[Start of Attachment]
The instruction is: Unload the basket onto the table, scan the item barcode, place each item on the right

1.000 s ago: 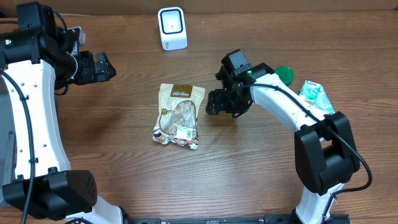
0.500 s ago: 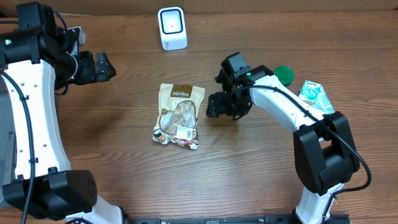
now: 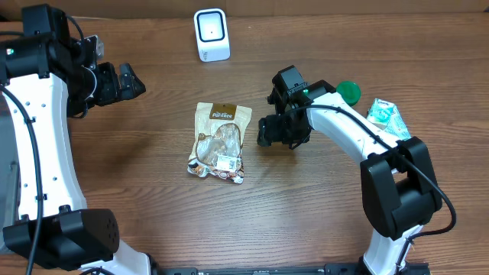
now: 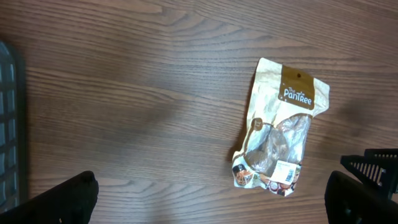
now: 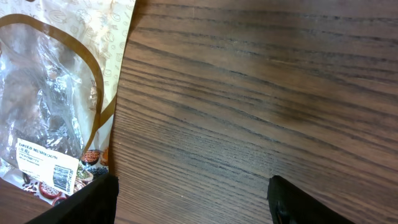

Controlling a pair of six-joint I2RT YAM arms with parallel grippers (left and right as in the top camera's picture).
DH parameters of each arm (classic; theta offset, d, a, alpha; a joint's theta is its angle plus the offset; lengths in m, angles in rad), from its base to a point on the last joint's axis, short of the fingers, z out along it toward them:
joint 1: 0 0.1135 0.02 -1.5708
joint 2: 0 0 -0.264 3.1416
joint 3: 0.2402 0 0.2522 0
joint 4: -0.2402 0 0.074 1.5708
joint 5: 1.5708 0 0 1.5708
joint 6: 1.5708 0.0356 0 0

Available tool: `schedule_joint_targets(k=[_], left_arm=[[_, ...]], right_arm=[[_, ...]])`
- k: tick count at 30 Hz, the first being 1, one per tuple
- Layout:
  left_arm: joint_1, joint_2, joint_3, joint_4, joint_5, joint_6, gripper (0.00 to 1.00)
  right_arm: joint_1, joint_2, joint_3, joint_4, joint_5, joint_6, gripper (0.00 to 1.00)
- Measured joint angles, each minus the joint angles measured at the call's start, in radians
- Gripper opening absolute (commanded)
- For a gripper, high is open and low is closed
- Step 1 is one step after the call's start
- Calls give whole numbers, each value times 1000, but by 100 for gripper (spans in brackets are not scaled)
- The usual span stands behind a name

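Observation:
A tan PanTree snack pouch (image 3: 220, 143) lies flat mid-table, clear window up, with a white barcode label (image 3: 226, 162) at its near end. The white scanner (image 3: 212, 34) stands at the back edge. My right gripper (image 3: 276, 131) hovers open and empty just right of the pouch, apart from it. The right wrist view has the pouch (image 5: 56, 93) and its label (image 5: 46, 165) at the left, and bare wood between the right gripper's (image 5: 193, 199) tips. My left gripper (image 3: 126, 80) is open at the far left, high above the table; its view shows the pouch (image 4: 280, 134) below.
A green-lidded jar (image 3: 348, 92), partly behind my right arm, and a teal packet (image 3: 386, 118) sit at the right. A grey basket (image 4: 6, 124) edges into the left wrist view.
My right gripper was over the pouch's right side and now stands to the right of it, open with nothing in it. The pouch lies where it was. The left arm shifted slightly.
The pouch first lay further left with my right gripper at its right edge. Then it was bunched up at the gripper. By 1.5 s ago it lay flat further right, label up, with the gripper open over it. Now the gripper is off to the right.

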Motion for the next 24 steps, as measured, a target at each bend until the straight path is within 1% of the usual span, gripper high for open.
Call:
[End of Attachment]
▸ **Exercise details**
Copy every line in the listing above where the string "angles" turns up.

▸ **Solution to the problem**
DH parameters of each arm (classic; theta offset, d, a, alpha; a joint's theta is its angle plus the offset; lengths in m, angles in rad), from its base to a point on the last joint's axis, short of the fingers, z out along it toward them:
- Measured joint angles, each minus the joint angles measured at the call's start, in radians

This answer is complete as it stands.